In our simple life, we appreciate more and more the value of the cows. When we see what goes on in the cities, we’re thankful to be in a rural area, which is much more favorable to cow protection. Srila Prabhupada taught devotees that high technology won’t make us happy. The cities, for all their technology, are just a haven for cow slaughter, meat-eating, and other sinful activities.

Instead, Prabhupada wanted us to practice simple living and high thinking. And protecting cows is a central part of a simple Krishna conscious life. They provide us with everything we need, and at the same time they remind us of Krishna. Prabhupada said,

In villages surrounding Vrindavana, villagers live happily simply by giving protection to the cow. They keep the dung carefully and dry it to use as fuel. They keep a sufficient stock of grains, and because of giving protection to the cows they have sufficient milk and milk products to solve all economic problems. Simply by giving protection to the cow, the villagers live so peacefully. Even the stool and urine of cows have medicinal value.
Mother Yashoda and Rohini and the elderly gopis waved about the switch of a cow to give full protection to the child Krishna, and they washed Him with cow urine and applied tilaka made of cow dung on different parts of His body.
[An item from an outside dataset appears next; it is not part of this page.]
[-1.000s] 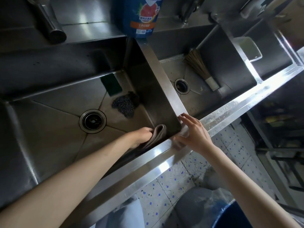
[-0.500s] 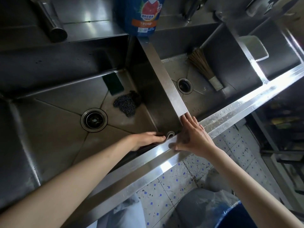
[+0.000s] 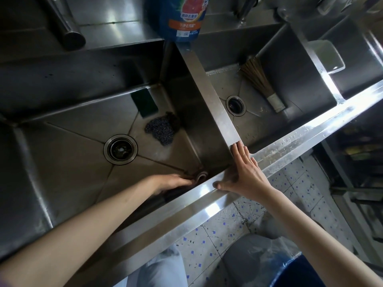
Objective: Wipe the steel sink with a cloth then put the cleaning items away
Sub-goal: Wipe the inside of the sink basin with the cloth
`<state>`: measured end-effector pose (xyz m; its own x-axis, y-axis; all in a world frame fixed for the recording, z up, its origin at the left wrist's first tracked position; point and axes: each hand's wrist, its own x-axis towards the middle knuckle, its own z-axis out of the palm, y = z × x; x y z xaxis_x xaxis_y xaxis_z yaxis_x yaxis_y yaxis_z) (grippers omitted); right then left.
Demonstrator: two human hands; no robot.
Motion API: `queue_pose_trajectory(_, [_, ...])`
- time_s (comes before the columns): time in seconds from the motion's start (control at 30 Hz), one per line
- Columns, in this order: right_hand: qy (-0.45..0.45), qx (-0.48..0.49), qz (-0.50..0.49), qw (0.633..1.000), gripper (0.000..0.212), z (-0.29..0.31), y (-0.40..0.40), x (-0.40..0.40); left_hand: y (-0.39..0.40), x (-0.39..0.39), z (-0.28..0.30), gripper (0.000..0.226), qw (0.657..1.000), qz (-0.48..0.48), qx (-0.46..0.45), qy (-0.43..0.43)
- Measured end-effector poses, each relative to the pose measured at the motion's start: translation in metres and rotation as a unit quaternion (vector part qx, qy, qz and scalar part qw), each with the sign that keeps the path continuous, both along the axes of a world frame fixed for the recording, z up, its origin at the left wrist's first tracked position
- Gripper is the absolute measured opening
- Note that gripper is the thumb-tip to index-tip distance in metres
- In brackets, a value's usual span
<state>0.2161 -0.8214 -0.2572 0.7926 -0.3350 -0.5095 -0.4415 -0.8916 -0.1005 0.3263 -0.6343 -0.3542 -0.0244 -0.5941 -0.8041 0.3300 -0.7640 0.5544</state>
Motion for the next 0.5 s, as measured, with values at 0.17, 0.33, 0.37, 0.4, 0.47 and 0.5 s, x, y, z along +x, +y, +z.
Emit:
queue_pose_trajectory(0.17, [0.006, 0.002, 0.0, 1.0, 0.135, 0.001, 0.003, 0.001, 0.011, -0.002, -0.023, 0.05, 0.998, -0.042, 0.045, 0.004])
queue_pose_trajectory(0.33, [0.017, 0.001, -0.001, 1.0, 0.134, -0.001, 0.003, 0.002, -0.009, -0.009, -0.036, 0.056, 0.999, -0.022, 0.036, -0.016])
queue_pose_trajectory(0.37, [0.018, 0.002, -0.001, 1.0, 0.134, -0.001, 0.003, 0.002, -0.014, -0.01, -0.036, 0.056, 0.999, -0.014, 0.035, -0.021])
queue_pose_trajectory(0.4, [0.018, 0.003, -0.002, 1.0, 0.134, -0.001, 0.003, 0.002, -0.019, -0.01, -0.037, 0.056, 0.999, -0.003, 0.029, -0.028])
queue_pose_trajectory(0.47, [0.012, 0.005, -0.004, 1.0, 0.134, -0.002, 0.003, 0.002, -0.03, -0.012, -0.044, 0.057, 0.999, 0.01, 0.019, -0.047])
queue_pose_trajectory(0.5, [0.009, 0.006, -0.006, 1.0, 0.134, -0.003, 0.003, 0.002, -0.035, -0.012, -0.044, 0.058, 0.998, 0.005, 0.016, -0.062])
In the Srimad-Bhagavatam (10.6.16), Srila Prabhupada writes, “[Krishna’s] first business is to give all comfort to the cows and the brahmanas. In fact, comfort for the brahmanas is secondary, and comfort for the cows is His first concern.” We find that living on a small farm in the country, with our small herd of family cows, we can have a peaceful and happy life following the example Krishna has given.